International Labor Rights Fund
June 30, 2004
It is estimated that America spends $13 billion a year on chocolate. However, in the past few years, it has become increasingly clear that this favorite American product is tainted with the labor of innocent young children.
The fact that child slaves are used in the harvesting of cocoa beans in Cote D'Ivoire, the world's major supplier of cocoa, is undisputed. The US State Department estimates that there are approximately 15,000 children working on cocoa, coffee, and cotton farms in the Cote D'Ivoire. In June 2001, the ILO also reported that trafficked child labor was used in cocoa production in West Africa. Media reports have unveiled stories about boys tricked or sold into slavery, some as young as nine years old, to work on cocoa plantations in Cote d'Ivoire. ILRF has verified these reports through our own independent investigations conducted in 2002 and 2003, and has interviewed children who have escaped from the cocoa plantations.
Cote d'Ivoire is the largest exporter of the world's cocoa beans, providing 43% of the world's supply. The US imports the majority of these cocoa beans, for use in chocolate candy, marketed by such top brands as M&M/Mars and Hershey.
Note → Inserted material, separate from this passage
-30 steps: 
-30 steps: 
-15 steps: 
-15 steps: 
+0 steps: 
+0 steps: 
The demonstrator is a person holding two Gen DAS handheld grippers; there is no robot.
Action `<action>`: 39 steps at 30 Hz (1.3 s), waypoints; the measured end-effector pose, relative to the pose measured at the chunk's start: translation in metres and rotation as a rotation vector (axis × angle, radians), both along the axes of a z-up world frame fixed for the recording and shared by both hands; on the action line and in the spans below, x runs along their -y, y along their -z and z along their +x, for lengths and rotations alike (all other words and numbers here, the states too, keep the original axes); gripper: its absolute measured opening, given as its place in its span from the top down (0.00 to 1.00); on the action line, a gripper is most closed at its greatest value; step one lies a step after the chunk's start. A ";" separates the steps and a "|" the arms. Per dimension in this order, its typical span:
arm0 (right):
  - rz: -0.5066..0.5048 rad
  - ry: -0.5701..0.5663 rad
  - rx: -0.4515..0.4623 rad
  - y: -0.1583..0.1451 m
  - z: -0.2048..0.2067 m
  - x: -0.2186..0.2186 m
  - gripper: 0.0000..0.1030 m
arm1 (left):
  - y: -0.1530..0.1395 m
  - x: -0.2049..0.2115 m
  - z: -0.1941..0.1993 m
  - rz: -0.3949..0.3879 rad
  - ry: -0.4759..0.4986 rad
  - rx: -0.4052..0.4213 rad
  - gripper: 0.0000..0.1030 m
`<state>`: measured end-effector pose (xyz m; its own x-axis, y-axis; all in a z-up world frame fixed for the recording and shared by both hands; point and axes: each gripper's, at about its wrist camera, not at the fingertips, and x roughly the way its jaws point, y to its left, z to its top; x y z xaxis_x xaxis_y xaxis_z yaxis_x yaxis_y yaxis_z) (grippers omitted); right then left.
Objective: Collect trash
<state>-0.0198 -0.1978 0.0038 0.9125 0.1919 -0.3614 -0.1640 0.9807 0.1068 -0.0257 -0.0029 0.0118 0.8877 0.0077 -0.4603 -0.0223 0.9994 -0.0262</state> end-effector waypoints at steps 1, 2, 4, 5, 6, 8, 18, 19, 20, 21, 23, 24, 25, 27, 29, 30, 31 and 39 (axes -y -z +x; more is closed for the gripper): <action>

The chocolate industry has acknowledged that child slaves are harvesting cocoa in Cote d'Ivoire. In response, in late 2001 the chocolate industry, as represented by the Chocolate Manufacturers' Association, proposed what is now commonly referred to as the Harkin-Engle Protocol. The Protocol calls for the development of industry-wide labor standards, and ultimately a voluntary-based system of corporate reporting, monitoring, and certification. It also provides for the creation of an industry-funded foundation that will oversee specific programs directed at alleviating child labor in the cocoa industry.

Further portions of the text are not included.